Not gonna go out on this limb on a 25k post, but maybe it’s okay that kids today don’t know as much about using an actual computer as we do/did? Is it useful knowledge? Of course it is. So is using a sewing machine or being able to rebuild your VW with a copy of that one book every VW driver used to have. That’s not the right question—most practical knowledge is useful after all. The question should be “is it relevant to the way people live right now.” “How to Keep Your VW Alive” is a timeless fucking classic; my ex and I kept our copy long after he sold his VW. But I’m not buying a copy now because it won’t exactly help me keep my VW ID4 on the road.

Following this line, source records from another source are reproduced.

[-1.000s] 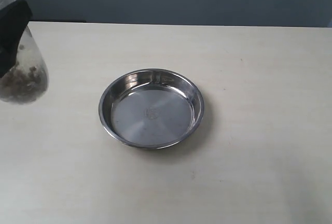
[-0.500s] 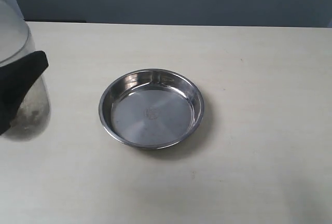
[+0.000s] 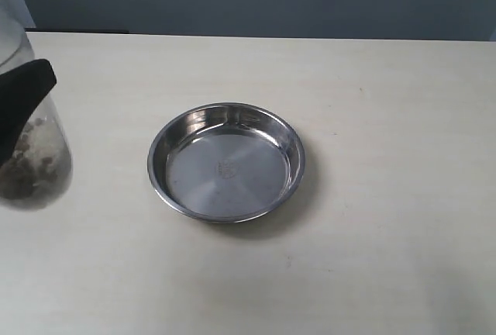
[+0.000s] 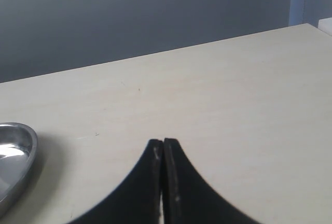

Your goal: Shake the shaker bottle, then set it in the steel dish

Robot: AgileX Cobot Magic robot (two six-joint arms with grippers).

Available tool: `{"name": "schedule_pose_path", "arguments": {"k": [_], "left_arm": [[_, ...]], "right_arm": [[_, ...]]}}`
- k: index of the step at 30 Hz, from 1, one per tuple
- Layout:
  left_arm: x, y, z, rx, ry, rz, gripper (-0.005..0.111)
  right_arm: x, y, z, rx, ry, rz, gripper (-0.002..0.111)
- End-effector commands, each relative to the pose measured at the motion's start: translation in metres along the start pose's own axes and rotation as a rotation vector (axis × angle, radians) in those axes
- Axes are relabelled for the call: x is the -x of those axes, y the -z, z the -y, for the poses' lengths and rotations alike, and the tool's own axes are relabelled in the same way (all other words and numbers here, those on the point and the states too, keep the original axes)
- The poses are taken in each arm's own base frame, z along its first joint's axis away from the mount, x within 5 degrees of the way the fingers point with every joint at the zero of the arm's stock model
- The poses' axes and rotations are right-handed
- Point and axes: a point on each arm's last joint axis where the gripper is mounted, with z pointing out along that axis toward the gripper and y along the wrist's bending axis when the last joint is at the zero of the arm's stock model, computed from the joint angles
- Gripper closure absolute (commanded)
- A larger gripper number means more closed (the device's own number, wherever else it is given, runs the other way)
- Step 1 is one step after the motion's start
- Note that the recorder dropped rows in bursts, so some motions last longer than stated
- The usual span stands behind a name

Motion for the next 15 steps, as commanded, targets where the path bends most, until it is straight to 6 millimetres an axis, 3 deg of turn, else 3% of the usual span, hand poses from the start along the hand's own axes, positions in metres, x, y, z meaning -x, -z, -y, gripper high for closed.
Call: {"name": "schedule_pose_path", "arguments": {"k": [1,5,9,11,13,15], "left_arm": [[0.017,0.003,-0.008,0.08,0.014,0.147,0.107],[0.004,-0.004,-0.013,0.112,0.013,0.017,0.107],[-0.037,-0.02,-0.023,0.158,0.108,-0.317,0.107],[-0.053,-0.029,-0.036,0.252,0.191,-0.375,0.107],[-0.05,-0.036,-0.046,0.318,0.257,-0.351,0.107],[-0.025,-0.046,-0.051,0.328,0.208,-0.267,0.107]], "right_arm": [[0.001,0.0,0.0,-0.004,0.002,0.013,0.109],[0.001,0.0,0.0,-0.004,0.002,0.013,0.109],[0.001,0.0,0.0,-0.004,0.002,0.013,0.109],[0.001,0.0,0.0,-0.004,0.002,0.013,0.109],[0.001,0.0,0.0,-0.004,0.002,0.013,0.109],[0.001,0.0,0.0,-0.004,0.002,0.013,0.109]]}}
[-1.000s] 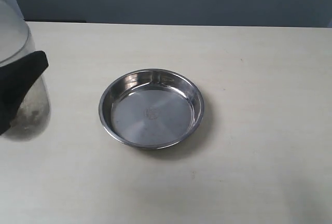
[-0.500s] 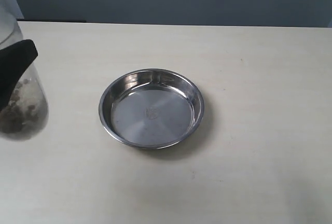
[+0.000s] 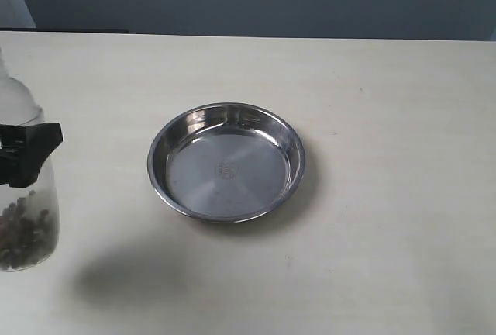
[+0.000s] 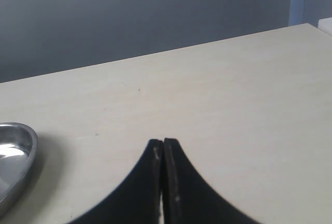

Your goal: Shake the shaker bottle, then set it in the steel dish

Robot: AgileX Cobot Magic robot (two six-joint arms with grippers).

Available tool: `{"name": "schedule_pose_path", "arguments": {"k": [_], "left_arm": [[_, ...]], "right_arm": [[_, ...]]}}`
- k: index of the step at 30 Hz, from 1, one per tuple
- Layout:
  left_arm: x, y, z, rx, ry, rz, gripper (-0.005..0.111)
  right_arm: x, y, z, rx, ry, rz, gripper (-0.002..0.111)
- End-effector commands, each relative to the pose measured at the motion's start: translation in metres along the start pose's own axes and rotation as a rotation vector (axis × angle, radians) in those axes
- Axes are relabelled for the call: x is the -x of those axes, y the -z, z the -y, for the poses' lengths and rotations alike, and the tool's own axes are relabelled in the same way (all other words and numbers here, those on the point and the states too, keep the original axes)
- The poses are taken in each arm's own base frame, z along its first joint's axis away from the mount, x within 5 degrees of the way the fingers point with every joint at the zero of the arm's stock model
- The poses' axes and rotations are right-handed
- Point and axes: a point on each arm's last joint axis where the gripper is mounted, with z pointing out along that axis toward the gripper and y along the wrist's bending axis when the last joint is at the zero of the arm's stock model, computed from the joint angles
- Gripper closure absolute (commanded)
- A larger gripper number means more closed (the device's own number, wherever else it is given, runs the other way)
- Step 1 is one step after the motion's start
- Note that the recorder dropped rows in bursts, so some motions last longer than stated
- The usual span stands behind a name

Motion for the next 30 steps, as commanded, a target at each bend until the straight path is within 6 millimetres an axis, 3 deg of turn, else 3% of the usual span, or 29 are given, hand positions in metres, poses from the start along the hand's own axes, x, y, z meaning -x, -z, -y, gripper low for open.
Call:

And it’s funny, because I tend to read along with those posts and nod my head, because back in my day we HAD to know all that computer stuff. And then for some reason today, I remembered a conversation my mom and I had with my grandma in the mid 70s when I was a teenager. Grandma made my mom’s wedding dress. She worked at a department store doing alterations on foundation wear, which if you look at 1950s foundation wear, you’ll realize was both necessary and difficult. So she was shocked when I said most of my friends didn’t know their way around a sewing machine. “But how do you make sure your clothes fit?!” Well, Grandma, people don’t wear heavy foundation wear any more and clothes don’t need to be as tailored as they did back in the day—it’s 1975 and the only alterations I need to do is hemming my flares so they just touch the floor when I’m wearing platforms.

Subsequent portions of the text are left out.